## Directions for this task:
In the records below, begin at the line that has "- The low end" and stop after the line that has "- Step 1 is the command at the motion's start"; quote those lines verbatim and nothing more.

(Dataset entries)
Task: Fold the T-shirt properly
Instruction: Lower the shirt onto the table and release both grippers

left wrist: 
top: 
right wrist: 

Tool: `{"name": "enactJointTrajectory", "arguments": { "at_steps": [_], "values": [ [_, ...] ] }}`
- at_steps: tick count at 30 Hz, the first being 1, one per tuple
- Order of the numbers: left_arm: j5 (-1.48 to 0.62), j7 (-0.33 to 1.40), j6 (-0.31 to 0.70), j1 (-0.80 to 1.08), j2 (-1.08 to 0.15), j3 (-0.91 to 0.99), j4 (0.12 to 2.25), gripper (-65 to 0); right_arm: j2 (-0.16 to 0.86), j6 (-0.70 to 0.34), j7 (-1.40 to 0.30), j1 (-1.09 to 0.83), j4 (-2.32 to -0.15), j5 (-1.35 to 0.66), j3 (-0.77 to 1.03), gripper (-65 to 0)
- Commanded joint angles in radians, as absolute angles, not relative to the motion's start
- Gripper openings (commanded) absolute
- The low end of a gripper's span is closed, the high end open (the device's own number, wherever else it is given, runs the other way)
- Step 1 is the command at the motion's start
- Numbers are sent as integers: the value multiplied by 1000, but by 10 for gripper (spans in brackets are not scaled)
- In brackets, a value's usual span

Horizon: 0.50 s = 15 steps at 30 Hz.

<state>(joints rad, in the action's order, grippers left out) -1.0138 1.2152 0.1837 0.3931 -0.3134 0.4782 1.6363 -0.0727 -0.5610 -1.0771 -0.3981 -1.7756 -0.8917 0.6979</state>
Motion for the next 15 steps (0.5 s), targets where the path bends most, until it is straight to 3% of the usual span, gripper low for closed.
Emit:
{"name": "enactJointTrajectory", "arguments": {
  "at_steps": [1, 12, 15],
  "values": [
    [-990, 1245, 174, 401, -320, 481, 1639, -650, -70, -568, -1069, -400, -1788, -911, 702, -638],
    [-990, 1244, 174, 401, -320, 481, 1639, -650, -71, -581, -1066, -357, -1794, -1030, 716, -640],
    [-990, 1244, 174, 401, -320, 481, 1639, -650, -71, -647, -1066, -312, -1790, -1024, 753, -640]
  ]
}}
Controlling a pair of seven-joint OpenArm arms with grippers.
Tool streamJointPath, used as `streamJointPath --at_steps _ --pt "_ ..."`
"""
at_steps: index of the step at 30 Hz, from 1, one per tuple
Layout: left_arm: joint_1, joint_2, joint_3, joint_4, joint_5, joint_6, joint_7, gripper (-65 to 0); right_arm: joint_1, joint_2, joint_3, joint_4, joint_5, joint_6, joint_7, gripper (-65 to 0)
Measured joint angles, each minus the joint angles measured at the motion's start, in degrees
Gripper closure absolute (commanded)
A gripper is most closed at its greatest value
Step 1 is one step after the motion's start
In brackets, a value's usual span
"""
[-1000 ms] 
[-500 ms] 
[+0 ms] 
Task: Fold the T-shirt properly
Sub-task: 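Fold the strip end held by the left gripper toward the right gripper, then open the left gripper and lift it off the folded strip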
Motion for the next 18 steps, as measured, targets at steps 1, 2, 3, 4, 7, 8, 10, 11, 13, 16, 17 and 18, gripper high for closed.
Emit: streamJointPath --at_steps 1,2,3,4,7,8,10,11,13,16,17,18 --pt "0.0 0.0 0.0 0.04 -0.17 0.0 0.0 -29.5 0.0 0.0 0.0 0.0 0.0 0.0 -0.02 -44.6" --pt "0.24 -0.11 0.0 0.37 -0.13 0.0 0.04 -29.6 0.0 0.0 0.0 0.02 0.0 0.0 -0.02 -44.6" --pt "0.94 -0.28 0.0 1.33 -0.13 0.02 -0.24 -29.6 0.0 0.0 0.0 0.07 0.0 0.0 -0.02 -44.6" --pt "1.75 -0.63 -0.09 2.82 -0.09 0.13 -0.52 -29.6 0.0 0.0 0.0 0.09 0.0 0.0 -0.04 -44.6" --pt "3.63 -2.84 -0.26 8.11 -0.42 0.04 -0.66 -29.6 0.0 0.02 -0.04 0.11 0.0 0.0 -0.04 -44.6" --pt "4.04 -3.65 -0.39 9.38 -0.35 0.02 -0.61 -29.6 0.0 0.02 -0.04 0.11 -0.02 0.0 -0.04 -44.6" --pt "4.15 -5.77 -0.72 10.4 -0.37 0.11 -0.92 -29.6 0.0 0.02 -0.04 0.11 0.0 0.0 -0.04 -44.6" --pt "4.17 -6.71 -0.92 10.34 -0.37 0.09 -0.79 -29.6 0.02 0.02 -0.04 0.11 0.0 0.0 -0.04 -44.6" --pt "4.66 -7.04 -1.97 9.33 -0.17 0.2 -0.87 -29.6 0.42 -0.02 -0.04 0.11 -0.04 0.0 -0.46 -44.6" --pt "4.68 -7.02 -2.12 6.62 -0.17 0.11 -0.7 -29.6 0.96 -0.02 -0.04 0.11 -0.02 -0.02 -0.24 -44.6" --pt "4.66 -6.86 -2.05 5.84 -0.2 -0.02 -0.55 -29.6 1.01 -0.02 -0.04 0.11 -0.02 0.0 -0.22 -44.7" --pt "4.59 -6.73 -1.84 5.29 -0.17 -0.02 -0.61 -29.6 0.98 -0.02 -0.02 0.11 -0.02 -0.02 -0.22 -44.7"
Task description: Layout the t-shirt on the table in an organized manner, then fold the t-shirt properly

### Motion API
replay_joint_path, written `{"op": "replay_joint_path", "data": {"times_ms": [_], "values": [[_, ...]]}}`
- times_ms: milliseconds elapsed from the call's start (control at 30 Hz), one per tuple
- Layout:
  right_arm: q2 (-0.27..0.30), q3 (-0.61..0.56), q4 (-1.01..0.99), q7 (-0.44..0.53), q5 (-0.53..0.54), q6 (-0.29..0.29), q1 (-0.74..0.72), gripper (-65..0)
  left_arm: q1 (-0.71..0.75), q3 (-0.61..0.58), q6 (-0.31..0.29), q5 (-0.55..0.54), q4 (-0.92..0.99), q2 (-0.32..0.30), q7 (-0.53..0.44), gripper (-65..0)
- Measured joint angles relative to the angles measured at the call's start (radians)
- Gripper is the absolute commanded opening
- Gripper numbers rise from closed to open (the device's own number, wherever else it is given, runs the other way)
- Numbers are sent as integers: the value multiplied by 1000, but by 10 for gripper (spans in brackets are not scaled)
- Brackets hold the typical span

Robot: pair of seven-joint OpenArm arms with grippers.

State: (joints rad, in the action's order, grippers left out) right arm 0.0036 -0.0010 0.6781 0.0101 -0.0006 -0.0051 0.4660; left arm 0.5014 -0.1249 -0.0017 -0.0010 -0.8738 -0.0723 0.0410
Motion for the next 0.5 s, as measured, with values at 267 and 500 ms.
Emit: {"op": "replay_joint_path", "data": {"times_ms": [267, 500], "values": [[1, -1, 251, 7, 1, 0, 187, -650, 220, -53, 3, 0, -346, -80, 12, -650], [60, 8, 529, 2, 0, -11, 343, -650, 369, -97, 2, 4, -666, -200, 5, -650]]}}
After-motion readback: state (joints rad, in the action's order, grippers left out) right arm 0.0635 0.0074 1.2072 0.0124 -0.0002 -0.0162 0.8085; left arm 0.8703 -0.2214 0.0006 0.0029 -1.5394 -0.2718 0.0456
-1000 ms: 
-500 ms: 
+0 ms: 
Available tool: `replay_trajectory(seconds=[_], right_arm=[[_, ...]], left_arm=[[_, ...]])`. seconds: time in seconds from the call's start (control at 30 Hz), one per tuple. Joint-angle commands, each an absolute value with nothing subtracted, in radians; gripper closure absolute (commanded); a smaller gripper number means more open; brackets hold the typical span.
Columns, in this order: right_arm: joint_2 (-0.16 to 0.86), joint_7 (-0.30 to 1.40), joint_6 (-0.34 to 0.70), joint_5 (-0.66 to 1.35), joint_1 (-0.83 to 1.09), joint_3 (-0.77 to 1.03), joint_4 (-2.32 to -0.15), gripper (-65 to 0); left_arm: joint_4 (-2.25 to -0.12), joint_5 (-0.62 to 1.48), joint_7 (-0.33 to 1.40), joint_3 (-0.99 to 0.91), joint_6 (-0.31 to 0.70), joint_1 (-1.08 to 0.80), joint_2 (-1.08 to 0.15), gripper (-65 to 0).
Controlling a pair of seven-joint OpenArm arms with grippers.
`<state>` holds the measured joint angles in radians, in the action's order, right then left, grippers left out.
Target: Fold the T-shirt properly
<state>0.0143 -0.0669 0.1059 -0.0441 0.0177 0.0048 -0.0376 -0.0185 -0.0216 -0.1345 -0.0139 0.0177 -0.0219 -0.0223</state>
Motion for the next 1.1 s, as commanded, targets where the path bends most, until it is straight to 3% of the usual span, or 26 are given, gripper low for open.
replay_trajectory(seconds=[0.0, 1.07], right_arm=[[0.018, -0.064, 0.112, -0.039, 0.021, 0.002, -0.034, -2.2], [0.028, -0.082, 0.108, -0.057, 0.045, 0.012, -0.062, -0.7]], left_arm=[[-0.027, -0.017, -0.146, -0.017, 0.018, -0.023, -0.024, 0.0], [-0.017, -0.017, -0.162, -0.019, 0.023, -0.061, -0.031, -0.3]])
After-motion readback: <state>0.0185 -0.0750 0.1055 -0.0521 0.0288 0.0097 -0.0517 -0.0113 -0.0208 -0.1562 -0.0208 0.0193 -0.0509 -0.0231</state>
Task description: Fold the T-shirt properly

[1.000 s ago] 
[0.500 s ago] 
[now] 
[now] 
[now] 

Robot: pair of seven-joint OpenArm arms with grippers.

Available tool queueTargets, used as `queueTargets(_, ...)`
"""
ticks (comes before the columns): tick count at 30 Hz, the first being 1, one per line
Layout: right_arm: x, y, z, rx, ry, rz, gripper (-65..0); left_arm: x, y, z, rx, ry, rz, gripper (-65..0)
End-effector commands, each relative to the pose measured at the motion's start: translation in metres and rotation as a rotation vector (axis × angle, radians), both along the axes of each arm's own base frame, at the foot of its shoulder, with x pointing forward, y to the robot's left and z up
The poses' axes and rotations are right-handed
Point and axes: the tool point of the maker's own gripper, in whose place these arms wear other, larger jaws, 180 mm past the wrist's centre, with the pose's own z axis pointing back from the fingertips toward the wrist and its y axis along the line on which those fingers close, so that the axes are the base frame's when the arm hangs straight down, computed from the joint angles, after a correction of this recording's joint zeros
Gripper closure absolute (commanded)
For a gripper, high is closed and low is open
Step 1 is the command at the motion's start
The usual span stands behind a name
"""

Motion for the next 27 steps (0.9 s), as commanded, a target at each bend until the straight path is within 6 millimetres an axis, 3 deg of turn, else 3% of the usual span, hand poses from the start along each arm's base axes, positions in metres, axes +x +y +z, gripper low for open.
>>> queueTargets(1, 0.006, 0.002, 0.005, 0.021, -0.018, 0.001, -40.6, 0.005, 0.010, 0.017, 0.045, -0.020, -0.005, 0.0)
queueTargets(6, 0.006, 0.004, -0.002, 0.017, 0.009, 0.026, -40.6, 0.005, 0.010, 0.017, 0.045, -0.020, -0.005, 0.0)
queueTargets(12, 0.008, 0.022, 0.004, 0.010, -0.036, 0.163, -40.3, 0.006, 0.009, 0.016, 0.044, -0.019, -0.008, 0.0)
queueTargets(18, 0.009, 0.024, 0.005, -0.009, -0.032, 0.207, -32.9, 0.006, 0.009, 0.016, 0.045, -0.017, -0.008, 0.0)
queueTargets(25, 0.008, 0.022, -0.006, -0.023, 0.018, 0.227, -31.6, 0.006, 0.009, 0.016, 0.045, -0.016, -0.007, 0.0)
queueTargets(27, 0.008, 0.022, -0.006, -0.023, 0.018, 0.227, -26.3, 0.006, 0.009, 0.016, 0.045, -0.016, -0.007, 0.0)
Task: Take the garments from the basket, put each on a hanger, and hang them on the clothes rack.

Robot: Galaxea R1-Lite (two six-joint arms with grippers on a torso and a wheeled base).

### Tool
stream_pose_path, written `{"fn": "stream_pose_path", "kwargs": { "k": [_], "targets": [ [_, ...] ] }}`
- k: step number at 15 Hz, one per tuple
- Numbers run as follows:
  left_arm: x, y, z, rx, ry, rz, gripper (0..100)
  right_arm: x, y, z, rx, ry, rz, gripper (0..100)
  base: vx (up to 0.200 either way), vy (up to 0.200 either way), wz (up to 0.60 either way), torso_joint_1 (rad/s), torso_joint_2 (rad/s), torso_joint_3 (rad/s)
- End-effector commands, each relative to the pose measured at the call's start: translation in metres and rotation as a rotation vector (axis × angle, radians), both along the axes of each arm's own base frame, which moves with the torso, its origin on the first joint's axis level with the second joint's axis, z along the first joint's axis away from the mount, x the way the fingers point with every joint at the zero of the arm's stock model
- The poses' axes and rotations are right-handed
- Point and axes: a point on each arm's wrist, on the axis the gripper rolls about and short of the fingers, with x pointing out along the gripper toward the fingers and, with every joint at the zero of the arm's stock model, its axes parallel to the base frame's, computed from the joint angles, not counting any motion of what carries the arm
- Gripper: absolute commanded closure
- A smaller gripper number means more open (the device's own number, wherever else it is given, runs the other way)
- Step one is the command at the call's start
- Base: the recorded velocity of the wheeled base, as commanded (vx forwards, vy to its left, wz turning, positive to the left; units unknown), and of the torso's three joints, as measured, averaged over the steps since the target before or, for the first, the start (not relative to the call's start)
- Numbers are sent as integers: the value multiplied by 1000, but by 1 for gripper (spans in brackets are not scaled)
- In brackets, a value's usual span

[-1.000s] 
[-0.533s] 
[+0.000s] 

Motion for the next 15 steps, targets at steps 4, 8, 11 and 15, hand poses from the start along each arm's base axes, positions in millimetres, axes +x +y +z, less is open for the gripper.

## Answer space:
- The low end of a gripper's span is closed, the high end open (the device's own number, wherever else it is given, runs the other way)
- Step 1 is the command at the motion's start

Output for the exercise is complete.